## WORK REQUIRED
Find all lines in the records that include the word "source", and copy them out.

--

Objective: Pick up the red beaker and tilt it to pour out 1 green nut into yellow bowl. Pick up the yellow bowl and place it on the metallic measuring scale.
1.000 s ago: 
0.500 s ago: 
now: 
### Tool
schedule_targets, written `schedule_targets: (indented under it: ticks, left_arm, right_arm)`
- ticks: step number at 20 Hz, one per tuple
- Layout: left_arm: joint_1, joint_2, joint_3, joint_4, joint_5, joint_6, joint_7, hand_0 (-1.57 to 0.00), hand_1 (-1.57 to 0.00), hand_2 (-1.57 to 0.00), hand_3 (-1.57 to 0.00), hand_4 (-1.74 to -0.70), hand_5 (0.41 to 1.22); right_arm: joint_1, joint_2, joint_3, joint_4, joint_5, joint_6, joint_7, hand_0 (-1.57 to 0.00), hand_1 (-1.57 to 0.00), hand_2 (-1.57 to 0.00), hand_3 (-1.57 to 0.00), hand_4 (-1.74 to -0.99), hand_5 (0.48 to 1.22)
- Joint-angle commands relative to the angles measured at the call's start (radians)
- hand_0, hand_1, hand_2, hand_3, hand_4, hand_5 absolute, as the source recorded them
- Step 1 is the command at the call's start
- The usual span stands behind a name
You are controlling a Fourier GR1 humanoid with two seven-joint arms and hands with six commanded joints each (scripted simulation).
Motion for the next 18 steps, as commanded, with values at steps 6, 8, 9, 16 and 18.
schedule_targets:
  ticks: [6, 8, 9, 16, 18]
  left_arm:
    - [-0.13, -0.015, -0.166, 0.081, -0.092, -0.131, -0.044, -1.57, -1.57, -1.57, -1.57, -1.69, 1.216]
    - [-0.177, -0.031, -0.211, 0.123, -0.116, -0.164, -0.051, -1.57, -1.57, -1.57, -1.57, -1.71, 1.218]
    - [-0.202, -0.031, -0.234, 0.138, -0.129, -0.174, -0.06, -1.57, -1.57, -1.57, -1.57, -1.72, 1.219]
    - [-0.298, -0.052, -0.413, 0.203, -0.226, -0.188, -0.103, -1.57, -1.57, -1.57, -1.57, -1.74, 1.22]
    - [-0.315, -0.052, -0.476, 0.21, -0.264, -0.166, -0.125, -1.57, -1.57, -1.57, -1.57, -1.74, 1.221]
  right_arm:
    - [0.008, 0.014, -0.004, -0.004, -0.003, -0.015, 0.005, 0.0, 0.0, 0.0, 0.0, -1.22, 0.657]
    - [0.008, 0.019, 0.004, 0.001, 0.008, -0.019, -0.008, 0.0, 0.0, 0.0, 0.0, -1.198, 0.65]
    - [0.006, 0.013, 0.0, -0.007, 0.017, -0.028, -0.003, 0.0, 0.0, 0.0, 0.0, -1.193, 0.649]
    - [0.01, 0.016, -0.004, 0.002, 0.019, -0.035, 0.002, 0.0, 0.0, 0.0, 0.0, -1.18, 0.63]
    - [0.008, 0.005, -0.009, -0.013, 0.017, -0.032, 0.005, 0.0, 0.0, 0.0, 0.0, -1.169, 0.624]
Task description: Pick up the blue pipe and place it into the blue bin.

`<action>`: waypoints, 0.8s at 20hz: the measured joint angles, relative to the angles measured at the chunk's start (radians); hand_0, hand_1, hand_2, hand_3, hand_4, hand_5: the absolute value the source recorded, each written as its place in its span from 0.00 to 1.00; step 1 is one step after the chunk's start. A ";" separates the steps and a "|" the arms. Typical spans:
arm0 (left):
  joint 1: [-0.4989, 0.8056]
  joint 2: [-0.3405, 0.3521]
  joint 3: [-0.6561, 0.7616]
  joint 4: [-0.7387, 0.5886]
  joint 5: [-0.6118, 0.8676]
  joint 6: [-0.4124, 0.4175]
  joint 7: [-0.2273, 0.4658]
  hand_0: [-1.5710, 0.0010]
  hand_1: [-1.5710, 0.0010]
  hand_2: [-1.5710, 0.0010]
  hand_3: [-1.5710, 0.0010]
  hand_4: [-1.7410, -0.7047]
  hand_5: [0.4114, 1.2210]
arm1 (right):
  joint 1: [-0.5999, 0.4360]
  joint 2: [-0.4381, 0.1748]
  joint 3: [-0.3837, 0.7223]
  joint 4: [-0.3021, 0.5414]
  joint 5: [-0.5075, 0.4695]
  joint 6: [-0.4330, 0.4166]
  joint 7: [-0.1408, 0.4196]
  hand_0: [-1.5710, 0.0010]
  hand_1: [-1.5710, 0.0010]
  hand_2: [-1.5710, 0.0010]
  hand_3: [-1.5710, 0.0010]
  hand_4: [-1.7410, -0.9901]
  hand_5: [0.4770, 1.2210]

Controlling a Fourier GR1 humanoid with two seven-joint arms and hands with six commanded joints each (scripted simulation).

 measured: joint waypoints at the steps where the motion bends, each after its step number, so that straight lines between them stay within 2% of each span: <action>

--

## TASK OUTPUT
- hand_0, hand_1, hand_2, hand_3, hand_4, hand_5 absolute, as the source recorded them
`<action>`: waypoints, 0.8s at 20hz: the measured joint angles, relative to the angles measured at the chunk's start (radians); hand_0, hand_1, hand_2, hand_3, hand_4, hand_5: the absolute value the source recorded, each written as its place in its span from 0.00 to 1.00; step 1 is one step after the chunk's start. A ";" separates the steps and a "|" the arms. Typical spans:

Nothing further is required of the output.